▶ [WHAT YOU SHOULD DO]
Repeat exactly, please, the opening lines of the data below, through and including the line where "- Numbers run" sits.

====

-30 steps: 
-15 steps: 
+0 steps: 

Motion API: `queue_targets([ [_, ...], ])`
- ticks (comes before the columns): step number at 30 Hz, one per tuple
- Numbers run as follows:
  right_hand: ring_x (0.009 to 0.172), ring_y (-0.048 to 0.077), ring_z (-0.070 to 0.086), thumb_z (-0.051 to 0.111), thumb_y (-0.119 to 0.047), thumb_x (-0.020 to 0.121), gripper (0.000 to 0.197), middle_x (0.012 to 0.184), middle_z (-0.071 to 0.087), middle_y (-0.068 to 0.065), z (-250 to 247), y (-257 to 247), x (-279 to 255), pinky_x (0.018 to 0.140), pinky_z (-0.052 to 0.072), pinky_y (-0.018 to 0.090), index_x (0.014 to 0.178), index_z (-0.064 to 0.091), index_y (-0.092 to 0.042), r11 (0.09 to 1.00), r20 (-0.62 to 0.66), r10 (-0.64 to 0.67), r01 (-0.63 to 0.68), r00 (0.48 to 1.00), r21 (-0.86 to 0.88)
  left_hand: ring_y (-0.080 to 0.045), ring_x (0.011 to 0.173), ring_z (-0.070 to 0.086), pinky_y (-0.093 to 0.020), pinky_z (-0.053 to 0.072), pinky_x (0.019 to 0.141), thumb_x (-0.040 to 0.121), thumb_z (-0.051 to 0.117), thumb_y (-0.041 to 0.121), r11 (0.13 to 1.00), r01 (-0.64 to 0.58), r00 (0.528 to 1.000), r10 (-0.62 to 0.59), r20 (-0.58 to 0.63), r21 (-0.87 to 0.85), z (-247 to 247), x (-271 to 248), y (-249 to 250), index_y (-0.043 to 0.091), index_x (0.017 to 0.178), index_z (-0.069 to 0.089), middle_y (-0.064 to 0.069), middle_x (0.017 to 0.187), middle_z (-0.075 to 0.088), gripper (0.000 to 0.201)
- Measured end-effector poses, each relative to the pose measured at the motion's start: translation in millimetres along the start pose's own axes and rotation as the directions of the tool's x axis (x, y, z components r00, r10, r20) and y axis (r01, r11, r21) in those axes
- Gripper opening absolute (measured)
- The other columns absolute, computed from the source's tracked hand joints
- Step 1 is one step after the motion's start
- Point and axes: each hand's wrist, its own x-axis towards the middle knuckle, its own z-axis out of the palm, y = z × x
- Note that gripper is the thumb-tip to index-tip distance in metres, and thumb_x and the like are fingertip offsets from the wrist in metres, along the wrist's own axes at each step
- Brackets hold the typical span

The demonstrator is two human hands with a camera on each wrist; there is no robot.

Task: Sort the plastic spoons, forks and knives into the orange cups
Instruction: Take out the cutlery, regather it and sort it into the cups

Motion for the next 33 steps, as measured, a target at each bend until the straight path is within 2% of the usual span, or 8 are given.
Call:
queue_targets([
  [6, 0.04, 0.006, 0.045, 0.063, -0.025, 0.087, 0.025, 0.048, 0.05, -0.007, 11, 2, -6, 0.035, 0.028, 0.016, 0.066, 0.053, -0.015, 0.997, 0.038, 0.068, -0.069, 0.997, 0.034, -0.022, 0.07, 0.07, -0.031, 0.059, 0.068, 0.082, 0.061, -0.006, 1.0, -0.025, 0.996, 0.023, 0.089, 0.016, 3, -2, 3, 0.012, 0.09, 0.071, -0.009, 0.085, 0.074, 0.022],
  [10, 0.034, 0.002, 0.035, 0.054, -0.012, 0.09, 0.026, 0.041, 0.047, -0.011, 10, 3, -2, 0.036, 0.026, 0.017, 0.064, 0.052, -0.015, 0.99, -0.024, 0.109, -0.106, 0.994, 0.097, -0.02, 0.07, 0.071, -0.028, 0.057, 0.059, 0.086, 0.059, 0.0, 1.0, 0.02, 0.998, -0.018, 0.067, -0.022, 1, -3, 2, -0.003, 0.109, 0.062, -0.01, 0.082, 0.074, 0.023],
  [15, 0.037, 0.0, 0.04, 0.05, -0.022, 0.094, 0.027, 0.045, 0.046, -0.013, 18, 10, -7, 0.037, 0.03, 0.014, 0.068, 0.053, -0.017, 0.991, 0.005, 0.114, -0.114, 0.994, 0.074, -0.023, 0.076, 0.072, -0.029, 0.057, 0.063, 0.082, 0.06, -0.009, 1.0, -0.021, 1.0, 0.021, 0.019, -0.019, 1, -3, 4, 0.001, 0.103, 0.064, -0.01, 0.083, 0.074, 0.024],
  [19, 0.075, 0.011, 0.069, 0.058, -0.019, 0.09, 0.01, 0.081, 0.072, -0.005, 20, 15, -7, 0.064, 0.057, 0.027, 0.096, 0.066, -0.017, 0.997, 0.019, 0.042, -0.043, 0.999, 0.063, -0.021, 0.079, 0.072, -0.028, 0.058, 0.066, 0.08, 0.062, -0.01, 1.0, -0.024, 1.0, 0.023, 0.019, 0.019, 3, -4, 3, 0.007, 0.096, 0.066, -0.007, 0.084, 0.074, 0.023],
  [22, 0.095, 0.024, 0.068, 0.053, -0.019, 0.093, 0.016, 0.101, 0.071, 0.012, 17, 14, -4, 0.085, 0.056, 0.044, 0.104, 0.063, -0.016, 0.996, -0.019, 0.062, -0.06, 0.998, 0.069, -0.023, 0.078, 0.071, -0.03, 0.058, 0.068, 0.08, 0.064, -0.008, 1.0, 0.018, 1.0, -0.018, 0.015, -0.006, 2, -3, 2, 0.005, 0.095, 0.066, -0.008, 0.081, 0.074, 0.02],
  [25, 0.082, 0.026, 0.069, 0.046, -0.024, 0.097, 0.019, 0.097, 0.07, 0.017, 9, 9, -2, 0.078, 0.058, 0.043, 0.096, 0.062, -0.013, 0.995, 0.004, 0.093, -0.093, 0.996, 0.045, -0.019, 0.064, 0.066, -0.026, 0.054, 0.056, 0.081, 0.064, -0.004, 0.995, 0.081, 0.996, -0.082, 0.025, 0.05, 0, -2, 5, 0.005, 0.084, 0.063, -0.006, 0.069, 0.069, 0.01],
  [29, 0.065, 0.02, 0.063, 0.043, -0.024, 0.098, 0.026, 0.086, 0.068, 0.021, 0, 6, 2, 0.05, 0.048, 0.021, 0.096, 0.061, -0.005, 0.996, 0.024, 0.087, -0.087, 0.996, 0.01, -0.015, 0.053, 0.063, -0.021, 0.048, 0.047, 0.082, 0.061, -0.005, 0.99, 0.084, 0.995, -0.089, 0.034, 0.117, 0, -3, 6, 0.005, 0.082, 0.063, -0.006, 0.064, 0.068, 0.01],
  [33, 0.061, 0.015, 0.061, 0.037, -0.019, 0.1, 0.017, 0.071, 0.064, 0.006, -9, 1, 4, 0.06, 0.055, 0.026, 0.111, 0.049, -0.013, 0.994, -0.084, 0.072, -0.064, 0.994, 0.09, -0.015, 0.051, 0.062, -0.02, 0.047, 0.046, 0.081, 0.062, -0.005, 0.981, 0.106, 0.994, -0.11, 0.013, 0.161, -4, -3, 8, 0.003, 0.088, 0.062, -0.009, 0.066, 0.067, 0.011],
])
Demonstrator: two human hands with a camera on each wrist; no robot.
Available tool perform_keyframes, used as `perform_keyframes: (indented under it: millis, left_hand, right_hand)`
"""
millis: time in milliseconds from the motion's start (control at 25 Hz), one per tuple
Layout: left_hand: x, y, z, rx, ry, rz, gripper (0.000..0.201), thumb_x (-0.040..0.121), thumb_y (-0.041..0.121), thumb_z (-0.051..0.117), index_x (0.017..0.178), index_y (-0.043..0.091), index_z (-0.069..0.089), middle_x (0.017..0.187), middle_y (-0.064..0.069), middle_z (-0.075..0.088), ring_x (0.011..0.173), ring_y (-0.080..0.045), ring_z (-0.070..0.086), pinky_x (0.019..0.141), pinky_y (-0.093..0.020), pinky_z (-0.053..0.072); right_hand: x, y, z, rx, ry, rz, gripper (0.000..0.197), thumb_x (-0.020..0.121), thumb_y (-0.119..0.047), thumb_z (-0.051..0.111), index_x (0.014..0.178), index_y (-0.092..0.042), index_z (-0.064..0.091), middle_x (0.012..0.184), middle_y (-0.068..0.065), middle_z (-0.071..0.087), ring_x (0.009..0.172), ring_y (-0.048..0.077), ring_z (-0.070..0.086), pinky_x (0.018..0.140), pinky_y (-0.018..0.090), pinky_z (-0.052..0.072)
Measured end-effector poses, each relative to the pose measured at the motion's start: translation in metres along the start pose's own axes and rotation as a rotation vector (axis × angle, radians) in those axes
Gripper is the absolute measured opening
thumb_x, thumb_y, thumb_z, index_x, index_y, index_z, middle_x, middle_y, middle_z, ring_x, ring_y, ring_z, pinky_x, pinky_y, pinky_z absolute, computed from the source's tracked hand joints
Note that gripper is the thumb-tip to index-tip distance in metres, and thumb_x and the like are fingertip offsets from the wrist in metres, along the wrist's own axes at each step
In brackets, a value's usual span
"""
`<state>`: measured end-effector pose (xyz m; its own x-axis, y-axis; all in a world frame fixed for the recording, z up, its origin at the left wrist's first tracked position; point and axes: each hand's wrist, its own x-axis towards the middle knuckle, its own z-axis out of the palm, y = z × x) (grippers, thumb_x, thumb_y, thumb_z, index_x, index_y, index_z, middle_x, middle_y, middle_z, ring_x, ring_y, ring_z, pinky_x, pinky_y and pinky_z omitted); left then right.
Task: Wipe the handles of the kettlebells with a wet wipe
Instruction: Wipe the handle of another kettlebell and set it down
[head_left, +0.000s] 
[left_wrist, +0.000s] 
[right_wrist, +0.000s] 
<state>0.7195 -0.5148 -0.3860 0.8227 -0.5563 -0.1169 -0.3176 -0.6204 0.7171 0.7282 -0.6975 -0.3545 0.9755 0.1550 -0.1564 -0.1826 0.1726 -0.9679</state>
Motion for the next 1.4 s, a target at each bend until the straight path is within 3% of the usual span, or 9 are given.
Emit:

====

▶ [REPLY TO THE TASK]
-30 steps: 
-15 steps: 
+0 steps: 

Motion API: `queue_targets([ [_, ...], ])`
- ticks (comes before the columns): step number at 30 Hz, one per tuple
- Numbers run as follows:

Nothing else is required to finish the exercise.